For those
who can speak “me too.”
And for those
whose hearts ache a heavy sigh
and whisper
softly inside “me too.”
Both are bold.
Both are strong.
Both are worthy.
You are enough as you are.
Bringing whispers or bringing screams.


I wrote this poem right after the #metoo movement exploded overnight on social media.

It was a glorious and terrifying 24 hours because almost every woman I knew began to post #metoo their status.

I had flashbacks to sitting tucked into my bed at a sleep over with a group of my girlfriend sharing our scars in hushed tones beneath a down comforter. At least, we can pull up our sleeves and show the white ribbons where we’ve been cut.

At the same moment, having sat with the stories of many of my friends, I knew there were tender and difficult binds that this onslaught of posts created for them.

What if my story isn’t public? What if people still don’t know? What if I never want to tell? Is that ok? What if I can barely say it to myself? Do I belong in this glory?

Also, painful realizations: Oh my goodness… yes, I have been sexually harassed, groped, so on and so forth. I tucked it away.

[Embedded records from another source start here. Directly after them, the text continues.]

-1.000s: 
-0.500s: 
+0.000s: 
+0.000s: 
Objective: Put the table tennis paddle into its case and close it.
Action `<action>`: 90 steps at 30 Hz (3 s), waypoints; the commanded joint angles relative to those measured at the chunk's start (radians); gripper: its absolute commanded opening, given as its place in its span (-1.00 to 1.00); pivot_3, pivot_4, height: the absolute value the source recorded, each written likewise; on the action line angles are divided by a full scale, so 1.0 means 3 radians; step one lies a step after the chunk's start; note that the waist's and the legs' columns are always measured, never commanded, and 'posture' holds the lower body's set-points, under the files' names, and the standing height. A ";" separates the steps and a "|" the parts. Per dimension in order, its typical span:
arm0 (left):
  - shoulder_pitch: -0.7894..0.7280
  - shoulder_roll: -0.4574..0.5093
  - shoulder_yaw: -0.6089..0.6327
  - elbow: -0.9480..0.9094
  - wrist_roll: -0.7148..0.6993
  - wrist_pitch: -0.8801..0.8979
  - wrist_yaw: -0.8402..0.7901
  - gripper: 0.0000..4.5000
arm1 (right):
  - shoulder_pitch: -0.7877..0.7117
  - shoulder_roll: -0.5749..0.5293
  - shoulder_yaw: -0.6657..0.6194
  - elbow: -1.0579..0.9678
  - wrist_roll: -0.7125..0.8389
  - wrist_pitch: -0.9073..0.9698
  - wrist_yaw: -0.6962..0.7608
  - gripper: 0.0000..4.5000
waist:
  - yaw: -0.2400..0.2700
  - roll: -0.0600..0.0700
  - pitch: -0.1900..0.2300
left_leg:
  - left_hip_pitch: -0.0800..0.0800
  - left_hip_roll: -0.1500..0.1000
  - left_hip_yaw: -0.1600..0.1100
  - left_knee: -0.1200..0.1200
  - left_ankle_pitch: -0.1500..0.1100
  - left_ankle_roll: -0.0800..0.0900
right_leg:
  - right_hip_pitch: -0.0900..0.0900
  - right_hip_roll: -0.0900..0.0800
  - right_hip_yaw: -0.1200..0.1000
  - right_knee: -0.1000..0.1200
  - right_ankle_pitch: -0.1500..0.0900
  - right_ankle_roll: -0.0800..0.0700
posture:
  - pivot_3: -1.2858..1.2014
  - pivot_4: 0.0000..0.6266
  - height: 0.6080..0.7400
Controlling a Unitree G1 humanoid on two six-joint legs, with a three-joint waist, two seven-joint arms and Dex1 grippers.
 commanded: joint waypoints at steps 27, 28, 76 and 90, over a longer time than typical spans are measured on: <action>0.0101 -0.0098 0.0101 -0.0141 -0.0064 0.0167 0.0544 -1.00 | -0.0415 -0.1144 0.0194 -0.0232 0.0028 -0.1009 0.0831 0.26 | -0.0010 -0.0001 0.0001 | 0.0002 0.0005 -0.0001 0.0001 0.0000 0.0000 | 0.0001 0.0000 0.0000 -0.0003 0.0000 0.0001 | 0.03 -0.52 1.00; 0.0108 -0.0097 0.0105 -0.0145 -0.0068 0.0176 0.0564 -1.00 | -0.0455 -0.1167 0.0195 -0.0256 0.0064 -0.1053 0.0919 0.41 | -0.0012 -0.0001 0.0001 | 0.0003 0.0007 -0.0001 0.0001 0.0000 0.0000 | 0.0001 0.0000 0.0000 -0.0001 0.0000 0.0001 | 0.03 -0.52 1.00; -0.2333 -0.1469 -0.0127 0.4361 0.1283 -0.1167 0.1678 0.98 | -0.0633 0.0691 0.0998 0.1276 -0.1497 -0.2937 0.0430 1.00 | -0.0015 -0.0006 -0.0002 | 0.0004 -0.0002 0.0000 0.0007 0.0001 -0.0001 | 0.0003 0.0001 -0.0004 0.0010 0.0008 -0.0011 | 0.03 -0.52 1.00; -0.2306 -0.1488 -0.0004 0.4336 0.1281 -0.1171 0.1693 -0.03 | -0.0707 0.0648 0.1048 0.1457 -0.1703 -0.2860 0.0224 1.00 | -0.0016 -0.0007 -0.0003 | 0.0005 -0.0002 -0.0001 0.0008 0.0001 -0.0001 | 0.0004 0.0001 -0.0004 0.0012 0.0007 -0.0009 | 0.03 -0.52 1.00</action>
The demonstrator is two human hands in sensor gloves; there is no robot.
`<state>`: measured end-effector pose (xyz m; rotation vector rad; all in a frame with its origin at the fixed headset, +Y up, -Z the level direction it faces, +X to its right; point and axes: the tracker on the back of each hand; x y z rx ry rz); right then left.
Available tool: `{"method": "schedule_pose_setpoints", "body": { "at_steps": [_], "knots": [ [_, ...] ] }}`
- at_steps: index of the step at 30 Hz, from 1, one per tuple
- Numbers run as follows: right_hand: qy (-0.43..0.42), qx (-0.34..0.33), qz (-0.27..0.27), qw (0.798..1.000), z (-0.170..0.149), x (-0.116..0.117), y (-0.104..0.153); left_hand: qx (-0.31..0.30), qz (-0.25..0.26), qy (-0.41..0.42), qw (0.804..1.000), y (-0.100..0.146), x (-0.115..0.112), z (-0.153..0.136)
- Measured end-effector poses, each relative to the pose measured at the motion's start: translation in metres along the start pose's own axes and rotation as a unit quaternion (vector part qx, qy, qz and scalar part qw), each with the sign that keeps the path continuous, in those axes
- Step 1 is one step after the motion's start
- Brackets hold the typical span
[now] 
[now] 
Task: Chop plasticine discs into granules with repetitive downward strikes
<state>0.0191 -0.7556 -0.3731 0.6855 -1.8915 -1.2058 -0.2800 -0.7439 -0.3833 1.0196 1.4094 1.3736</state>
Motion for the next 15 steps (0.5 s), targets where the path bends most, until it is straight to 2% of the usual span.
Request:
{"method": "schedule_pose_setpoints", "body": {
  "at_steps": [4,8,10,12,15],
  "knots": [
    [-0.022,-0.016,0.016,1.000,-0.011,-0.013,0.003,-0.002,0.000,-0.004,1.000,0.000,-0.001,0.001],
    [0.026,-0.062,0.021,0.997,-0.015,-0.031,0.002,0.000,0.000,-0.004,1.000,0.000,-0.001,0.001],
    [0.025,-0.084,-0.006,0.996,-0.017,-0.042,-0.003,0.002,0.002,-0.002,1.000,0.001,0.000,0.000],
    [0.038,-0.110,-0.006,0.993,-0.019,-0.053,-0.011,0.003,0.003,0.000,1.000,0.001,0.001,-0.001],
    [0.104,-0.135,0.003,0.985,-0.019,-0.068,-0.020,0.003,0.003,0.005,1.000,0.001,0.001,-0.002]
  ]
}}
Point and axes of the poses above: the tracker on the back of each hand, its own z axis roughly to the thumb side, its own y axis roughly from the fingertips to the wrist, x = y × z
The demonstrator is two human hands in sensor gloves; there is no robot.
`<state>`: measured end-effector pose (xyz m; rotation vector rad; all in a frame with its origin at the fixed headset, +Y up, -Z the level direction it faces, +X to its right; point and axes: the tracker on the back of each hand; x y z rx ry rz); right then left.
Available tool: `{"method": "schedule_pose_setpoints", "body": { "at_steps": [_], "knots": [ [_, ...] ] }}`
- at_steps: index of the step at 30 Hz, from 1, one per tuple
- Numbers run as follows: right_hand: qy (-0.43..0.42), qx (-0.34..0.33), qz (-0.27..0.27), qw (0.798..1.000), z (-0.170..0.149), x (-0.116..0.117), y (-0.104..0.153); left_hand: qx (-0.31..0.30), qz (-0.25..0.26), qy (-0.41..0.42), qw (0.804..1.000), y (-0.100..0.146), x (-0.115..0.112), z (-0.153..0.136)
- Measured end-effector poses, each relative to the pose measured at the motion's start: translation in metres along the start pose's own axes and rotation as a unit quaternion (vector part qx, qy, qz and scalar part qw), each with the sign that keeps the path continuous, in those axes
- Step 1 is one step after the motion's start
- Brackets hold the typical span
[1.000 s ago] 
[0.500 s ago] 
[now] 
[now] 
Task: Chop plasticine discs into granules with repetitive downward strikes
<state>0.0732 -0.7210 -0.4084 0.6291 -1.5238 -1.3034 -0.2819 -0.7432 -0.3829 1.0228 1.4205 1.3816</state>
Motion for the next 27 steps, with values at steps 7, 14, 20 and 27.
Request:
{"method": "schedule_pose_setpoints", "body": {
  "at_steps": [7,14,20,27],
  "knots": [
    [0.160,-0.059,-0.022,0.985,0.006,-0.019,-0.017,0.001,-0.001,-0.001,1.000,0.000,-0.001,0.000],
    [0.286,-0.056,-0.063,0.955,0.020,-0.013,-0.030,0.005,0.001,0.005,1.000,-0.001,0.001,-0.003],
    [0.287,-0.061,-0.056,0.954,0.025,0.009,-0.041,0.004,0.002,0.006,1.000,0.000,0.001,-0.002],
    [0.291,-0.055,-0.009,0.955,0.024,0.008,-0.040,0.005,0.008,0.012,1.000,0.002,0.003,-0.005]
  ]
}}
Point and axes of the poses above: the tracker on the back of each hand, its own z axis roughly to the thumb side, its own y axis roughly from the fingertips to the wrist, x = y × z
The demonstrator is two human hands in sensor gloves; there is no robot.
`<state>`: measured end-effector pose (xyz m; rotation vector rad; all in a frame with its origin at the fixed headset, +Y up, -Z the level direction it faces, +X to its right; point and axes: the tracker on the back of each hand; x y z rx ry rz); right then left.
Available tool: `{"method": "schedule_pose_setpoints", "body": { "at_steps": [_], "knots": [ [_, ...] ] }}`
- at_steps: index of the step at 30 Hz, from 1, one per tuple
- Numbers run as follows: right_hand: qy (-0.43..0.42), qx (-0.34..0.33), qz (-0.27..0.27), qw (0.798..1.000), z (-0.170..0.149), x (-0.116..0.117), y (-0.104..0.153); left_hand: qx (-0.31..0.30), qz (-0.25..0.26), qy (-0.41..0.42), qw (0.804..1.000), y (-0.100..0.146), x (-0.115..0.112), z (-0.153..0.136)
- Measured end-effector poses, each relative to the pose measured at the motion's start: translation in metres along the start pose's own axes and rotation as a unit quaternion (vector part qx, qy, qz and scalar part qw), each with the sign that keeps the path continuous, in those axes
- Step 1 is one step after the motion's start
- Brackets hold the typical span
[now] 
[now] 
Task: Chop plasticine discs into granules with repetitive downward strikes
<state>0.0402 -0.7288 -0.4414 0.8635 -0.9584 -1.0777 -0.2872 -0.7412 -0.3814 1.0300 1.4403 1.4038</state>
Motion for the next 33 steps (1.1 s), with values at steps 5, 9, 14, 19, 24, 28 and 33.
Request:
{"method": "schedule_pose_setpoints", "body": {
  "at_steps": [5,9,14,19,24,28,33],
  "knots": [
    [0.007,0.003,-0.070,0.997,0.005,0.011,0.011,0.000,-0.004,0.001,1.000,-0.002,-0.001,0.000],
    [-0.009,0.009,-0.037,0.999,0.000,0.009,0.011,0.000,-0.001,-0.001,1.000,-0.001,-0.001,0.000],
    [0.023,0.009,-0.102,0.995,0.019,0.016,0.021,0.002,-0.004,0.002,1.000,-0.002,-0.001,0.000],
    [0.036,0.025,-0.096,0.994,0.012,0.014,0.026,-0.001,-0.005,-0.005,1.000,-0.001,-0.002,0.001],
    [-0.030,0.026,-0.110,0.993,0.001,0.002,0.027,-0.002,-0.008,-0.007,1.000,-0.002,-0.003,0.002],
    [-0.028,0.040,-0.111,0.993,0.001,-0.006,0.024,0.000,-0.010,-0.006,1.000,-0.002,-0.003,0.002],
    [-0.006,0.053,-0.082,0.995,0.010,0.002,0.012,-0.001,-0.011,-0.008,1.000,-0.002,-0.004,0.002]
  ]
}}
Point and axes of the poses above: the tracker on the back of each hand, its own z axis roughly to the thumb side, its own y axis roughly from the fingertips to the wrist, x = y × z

I spoke quietly with many of my female friends – discussing the pain of seeing how widespread and pervasive sexual harm is in our culture. We also talked about how difficult it is and the shame many of us feel to put it out there that we have been made victims, that our bodies have been trespassed – and how even admitting that makes us feel vulnerable, reminds us that we can break.

I know many people aren’t spiritual and may balk, but anytime there is an ache in my spirit, and I can barely touch it, I frequently think back to that verse “the spirit intercedes for us with groanings too deep for words.” Groanings. Too Deep. For Words.

Oh the kindness to groan. To both scream and rage and whisper. It is more than enough and it is kind to our bodies to make no requirements for more if you cannot.

So, for these spaces where than inky blackness bleeds…even if we can only “say it slant”, a whisper is enough.